Copy every line from the data below in which the string "this" can be found.

Excerpts from a dataset
--------

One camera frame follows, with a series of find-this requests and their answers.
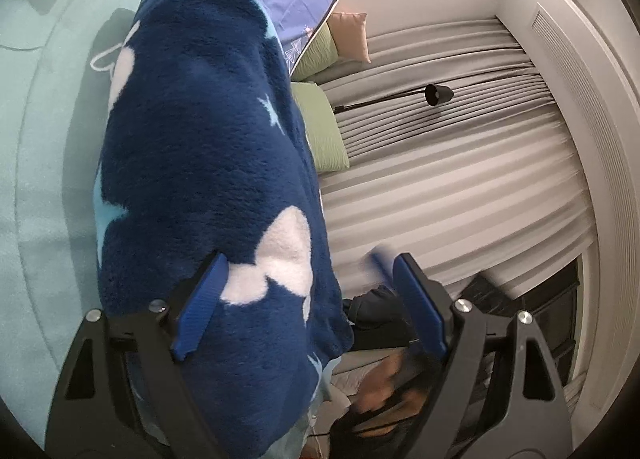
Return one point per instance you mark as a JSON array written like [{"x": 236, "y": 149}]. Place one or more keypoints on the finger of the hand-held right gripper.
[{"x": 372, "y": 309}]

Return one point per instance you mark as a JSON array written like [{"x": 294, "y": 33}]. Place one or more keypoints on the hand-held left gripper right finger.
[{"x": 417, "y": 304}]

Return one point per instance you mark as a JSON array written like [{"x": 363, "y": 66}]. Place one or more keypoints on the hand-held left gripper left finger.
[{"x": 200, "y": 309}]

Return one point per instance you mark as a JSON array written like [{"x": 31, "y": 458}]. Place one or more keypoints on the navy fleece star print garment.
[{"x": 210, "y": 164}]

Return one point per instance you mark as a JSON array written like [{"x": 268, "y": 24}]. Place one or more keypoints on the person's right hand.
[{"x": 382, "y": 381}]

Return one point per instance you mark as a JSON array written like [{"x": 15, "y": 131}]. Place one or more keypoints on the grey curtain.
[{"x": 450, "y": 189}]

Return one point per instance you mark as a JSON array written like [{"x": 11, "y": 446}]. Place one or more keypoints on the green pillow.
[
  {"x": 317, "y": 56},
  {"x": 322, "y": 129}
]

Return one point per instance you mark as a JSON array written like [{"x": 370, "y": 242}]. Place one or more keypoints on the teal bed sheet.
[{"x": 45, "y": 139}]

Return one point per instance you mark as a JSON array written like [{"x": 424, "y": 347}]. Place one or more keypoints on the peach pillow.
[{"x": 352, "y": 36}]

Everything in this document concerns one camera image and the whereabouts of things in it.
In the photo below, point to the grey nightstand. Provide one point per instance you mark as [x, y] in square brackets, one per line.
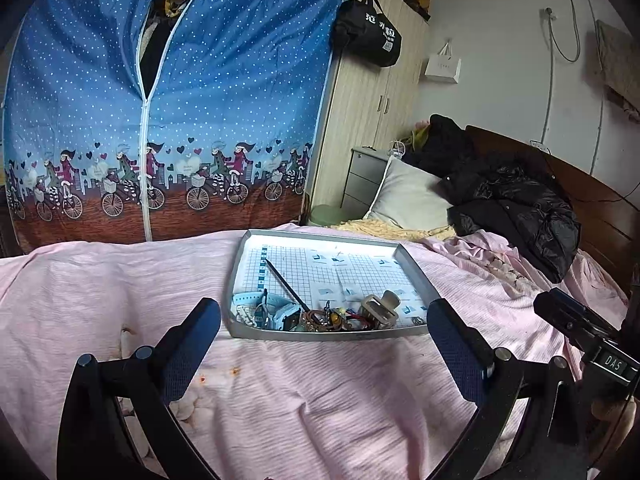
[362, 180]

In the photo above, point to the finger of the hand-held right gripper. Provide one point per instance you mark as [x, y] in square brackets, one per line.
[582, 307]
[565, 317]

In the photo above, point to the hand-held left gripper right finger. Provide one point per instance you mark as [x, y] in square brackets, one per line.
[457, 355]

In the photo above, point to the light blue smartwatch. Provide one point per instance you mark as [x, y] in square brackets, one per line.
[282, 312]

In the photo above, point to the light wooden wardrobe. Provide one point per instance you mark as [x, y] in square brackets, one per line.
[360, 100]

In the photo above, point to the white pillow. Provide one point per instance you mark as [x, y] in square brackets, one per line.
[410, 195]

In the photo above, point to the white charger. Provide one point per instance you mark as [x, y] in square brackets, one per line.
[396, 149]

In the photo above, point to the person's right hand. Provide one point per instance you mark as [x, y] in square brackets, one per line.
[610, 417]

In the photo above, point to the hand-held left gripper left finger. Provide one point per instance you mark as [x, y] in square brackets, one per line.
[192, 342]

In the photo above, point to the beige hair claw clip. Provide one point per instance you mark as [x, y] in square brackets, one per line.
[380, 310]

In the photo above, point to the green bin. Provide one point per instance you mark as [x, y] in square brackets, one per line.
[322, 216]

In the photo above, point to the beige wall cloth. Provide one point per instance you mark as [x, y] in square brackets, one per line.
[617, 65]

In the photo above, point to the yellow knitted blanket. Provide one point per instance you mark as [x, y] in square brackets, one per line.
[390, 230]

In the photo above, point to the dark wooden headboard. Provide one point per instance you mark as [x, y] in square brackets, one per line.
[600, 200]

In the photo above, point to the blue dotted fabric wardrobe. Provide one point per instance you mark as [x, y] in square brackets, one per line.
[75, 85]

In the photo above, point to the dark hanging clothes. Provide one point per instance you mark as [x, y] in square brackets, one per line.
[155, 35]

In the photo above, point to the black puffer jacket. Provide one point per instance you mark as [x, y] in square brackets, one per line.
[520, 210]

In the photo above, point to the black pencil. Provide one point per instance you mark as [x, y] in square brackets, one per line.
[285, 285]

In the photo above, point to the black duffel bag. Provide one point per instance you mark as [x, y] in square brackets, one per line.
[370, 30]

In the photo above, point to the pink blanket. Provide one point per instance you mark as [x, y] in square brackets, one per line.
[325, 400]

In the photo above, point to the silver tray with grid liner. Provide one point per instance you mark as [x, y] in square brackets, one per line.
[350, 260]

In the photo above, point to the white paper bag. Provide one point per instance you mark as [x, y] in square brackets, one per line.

--------

→ **Solution below**:
One camera frame follows, with a series of find-this requests and their answers.
Everything in this document concerns one camera image and the whereabouts of things in it.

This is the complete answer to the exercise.